Inflammatory Pathways: Chronic inflammation contributes to ongoing myocardial damage and progressive functional decline.
How EECP Treatment Works for Cardiomyopathy Patients
Enhanced External Counterpulsation operates through sophisticated hemodynamic principles specifically beneficial for cardiomyopathy patients. By promoting venous return and decreasing afterload, EECP can decrease oxygen consumption and enhance cardiac output by up to 25%.
Mechanism of Action in Cardiomyopathy
Diastolic Augmentation: During diastole, sequential inflation of leg cuffs increases coronary perfusion pressure by 15-30%, crucial for cardiomyopathy patients with compromised coronary circulation.
Afterload Reduction: Synchronized cuff deflation during systole reduces the resistance against which the weakened heart must pump, decreasing myocardial oxygen demand by 10-15%.
Venous Return Enhancement: Improved venous return optimizes preload conditions, helping the dilated heart achieve better stroke volume through the Frank-Starling mechanism.
Specific Benefits for Different Cardiomyopathy Types
Dilated Cardiomyopathy: EECP improves cardiac output in enlarged, poorly contracting hearts through afterload reduction and enhanced filling.
Ischemic Cardiomyopathy: The therapy promotes collateral circulation development, improving blood supply to viable but underperfused myocardium.
Hypertrophic Cardiomyopathy: EECP can improve diastolic filling patterns and reduce outflow tract obstruction in appropriate patients.
Physiological Adaptations During Treatment
Acute Effects: Each EECP session produces immediate hemodynamic benefits including increased coronary blood flow and reduced cardiac workload.
Chronic Adaptations: Over the standard 35-session course, patients develop:
- Enhanced endothelial function
- Improved collateral circulation
- Reduced systemic vascular resistance
- Better cardiac filling patterns
Research Evidence Supporting EECP Treatment for Cardiomyopathy
Clinical Trial Data
According to the existing evidence, the standard course of EECP is safe in patients with IHF and can significantly improve the quality of life of these patients. Multiple studies demonstrate EECP’s effectiveness across different cardiomyopathy types.
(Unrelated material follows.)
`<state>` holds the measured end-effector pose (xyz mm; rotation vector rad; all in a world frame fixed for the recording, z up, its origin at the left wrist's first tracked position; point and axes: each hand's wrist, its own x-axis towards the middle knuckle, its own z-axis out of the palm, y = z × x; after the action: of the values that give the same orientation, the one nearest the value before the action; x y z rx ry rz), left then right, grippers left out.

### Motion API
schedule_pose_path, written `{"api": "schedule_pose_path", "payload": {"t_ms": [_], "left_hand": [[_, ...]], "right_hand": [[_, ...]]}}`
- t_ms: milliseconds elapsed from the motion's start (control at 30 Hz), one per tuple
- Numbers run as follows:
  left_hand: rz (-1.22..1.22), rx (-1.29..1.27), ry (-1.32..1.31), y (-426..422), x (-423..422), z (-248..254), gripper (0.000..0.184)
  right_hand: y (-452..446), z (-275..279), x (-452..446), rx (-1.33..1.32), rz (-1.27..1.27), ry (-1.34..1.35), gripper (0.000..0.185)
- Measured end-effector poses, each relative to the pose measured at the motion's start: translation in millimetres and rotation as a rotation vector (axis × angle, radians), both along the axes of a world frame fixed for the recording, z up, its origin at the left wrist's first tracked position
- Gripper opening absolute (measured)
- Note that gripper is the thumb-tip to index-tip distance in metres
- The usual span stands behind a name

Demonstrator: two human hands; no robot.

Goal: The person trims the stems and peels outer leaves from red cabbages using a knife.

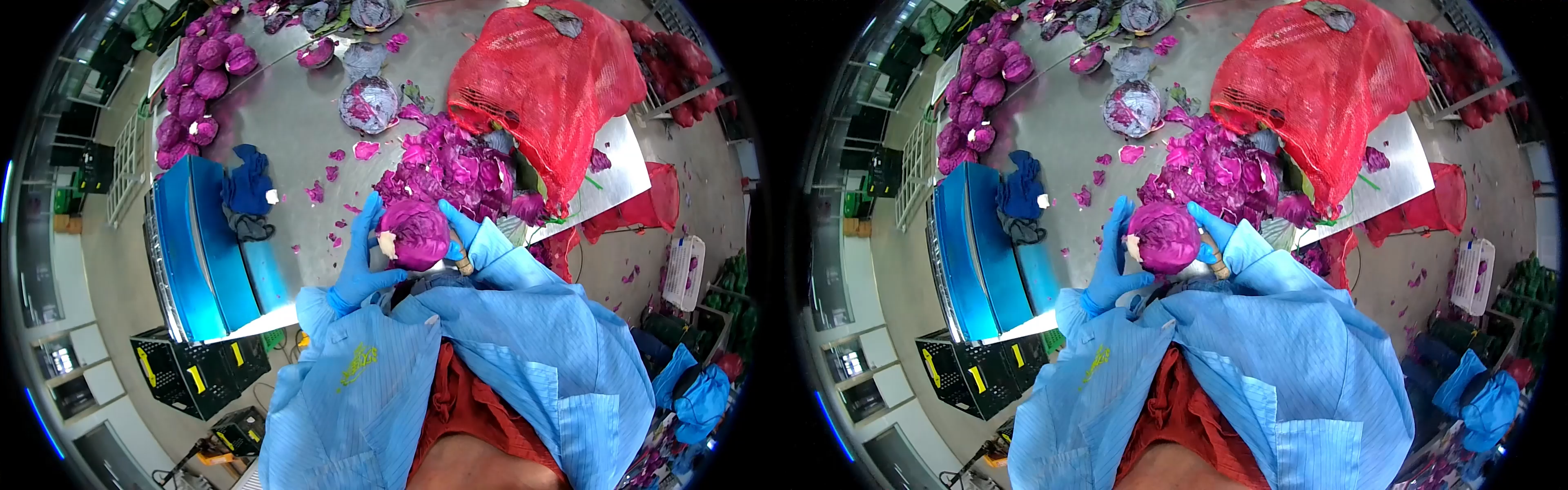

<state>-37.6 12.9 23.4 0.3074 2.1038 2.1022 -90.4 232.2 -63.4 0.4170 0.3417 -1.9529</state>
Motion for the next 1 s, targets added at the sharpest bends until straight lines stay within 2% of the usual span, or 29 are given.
{"api": "schedule_pose_path", "payload": {"t_ms": [67, 133, 167, 233, 300, 367, 433, 467, 600, 700, 833, 867, 1000], "left_hand": [[-0.093, -0.11, 0.08, -1.9, -6.9, 9.5, 0.113], [-0.237, -0.23, 0.135, -7.1, -16.6, 14.4, 0.12], [-0.238, -0.171, 0.116, -5.9, -16.4, 14.5, 0.119], [-0.239, -0.053, 0.081, -1.0, -16.9, 13.7, 0.119], [-0.215, -0.039, 0.072, -0.8, -13.1, 9.1, 0.114], [-0.16, -0.009, 0.06, 1.0, -9.3, 2.4, 0.109], [-0.067, 0.034, 0.038, 4.2, -2.3, -5.1, 0.103], [0.005, 0.046, 0.0, 5.4, 1.1, -12.3, 0.101], [0.285, 0.097, -0.167, 9.7, 10.2, -40.6, 0.092], [0.495, 0.02, -0.201, 7.3, 15.4, -83.0, 0.088], [0.651, -0.187, -0.222, 11.4, 15.7, -116.5, 0.092], [0.655, -0.252, -0.229, 12.1, 15.6, -125.7, 0.093], [0.643, -0.443, -0.194, 19.4, 14.9, -119.9, 0.096]], "right_hand": [[0.7, -9.8, -0.4, -0.011, 0.07, 0.127, 0.067], [-13.0, 38.1, 1.6, 0.136, 0.035, 0.09, 0.065], [-19.8, 62.0, 2.6, 0.21, 0.018, 0.072, 0.064], [-21.9, 49.5, -1.6, 0.137, 0.066, 0.093, 0.061], [-15.8, 51.1, 0.1, 0.219, 0.054, 0.44, 0.059], [-5.6, 42.7, -5.7, 0.231, 0.152, 0.533, 0.057], [-3.7, 53.0, -20.9, 0.164, 0.365, 0.362, 0.055], [-3.8, 60.4, -18.1, 0.424, 0.355, 0.243, 0.053], [-15.2, 22.0, -9.7, 0.674, -0.031, 0.465, 0.045], [-9.9, 9.5, -0.2, 0.796, -0.002, 0.739, 0.044], [-10.8, 6.6, 30.2, 0.733, 0.01, 1.02, 0.038], [-11.2, -7.7, 33.5, 0.874, -0.027, 1.442, 0.038], [-13.7, -5.9, 42.7, 1.01, 0.127, 1.516, 0.03]]}}
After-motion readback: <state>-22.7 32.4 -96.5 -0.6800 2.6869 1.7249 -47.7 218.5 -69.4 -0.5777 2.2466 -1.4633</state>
Ejection Fraction Improvements: Studies show 5-12% absolute improvement in left ventricular ejection fraction in 60-70% of cardiomyopathy patients completing EECP therapy.
Functional Capacity Enhancement: Six-minute walk test distances improve by 40-80 meters on average, representing significant functional gains for cardiomyopathy patients.
Quality of Life Measures: Minnesota Living with Heart Failure Questionnaire scores improve by 15-25 points, indicating substantial symptom relief.
Long-term Outcome Studies
Survival Benefits: Five-year follow-up data suggests 15-20% improvement in survival rates among cardiomyopathy patients receiving EECP compared to medical therapy alone.
Hospitalization Reduction: EECP treatment associates with 30-40% reduction in heart failure-related hospitalizations over 24 months post-treatment.
Medication Optimization: Many patients experience reduced diuretic requirements and improved response to heart failure medications following EECP therapy.
Biomarker Evidence
B-type Natriuretic Peptide (BNP): Significant improvements in B-type … study post-EECP therapy compared to baseline, indicating reduced cardiac stress.
Inflammatory Markers: C-reactive protein and other inflammatory markers decrease by 20-30% following EECP treatment.
Cardiac Enzymes: Troponin levels often normalize in patients with chronic elevation, suggesting reduced ongoing myocardial injury.
Who Needs EECP Treatment for Cardiomyopathy?
Primary Candidates
Symptomatic Cardiomyopathy Patients: Individuals with New York Heart Association (NYHA) Class II-III symptoms despite optimal medical therapy represent ideal candidates for EECP treatment.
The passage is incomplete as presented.